En dehors de ce type de démarche, laisser vide le terrain de la mobilisation et de l’organisation, c’est laisser le régime en place continuer sa fuite suicidaire vers l’inconnu, et ceci dans des conditions qui présagent déjà des pires scénarios. Notre cher pays ne vit pas sur une autre planète et la réalité de la dégénérescence du régime militairo-financier en place ne peut que rattraper tout le monde, et probablement beaucoup plus vite qu’on ne le croit.

Laisser vide la case de l’alternative politique sérieuse à la dictature c’est laisser les aventuriers et leurs commanditaires aller vers les issues violentes et chaotiques, le moment venu.

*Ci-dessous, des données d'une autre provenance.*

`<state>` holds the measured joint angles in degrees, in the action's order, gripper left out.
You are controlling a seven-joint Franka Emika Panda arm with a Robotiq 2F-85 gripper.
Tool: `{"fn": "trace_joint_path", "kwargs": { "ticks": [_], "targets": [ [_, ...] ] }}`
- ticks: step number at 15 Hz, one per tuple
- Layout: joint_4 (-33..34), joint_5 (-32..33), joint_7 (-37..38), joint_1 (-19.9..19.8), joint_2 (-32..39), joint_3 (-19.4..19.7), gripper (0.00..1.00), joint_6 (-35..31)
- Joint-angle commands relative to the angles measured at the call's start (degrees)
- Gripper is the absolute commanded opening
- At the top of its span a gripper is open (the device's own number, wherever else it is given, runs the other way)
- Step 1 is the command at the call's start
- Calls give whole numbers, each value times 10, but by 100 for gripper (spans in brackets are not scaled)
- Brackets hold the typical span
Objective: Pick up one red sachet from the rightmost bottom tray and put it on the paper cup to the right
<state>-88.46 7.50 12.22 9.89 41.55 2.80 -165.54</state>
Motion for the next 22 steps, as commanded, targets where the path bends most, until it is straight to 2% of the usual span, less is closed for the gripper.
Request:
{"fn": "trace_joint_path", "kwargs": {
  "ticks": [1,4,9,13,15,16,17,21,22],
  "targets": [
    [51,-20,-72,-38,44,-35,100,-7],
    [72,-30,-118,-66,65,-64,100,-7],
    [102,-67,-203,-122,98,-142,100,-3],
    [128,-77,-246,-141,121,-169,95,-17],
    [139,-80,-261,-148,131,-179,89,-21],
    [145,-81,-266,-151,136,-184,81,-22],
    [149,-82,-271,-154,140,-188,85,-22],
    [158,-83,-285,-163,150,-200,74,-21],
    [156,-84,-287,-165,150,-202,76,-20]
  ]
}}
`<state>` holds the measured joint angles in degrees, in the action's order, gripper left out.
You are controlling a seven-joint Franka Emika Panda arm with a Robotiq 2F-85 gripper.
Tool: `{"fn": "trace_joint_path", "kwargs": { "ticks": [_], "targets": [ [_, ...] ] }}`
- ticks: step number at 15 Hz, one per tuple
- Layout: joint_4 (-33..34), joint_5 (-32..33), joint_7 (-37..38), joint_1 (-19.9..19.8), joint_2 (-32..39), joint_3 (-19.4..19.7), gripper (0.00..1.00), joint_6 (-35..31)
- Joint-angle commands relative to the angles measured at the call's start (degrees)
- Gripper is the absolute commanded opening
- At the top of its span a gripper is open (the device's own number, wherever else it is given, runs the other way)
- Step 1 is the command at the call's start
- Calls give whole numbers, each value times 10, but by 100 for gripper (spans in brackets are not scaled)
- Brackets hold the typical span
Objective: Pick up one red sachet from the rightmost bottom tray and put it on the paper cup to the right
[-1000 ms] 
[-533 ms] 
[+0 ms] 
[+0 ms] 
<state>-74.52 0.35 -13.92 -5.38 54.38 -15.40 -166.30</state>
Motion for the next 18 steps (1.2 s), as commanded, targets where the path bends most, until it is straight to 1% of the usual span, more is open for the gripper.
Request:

Remarquons que dans les pays voisins, c’est exactement en ces termes que se sont posées les problématiques du véritable changement politique, et nous connaissons tous les scénarios qui se sont déroulés sous nos yeux concernant la Libye, l’Égypte, le Yémen ou la Syrie. Le cas tunisien aussi est un scénario à observer de près pour en tirer les bonnes leçons à propos de cette sortie de la dictature, ses mécanismes, ses conditions et ses éventuelles difficultés.

Faute d’alternative politique, les issues militaires s’imposent d’elles-mêmes. A méditer par chacun d’entre nous, algériens et algériennes jaloux du devenir de notre pays.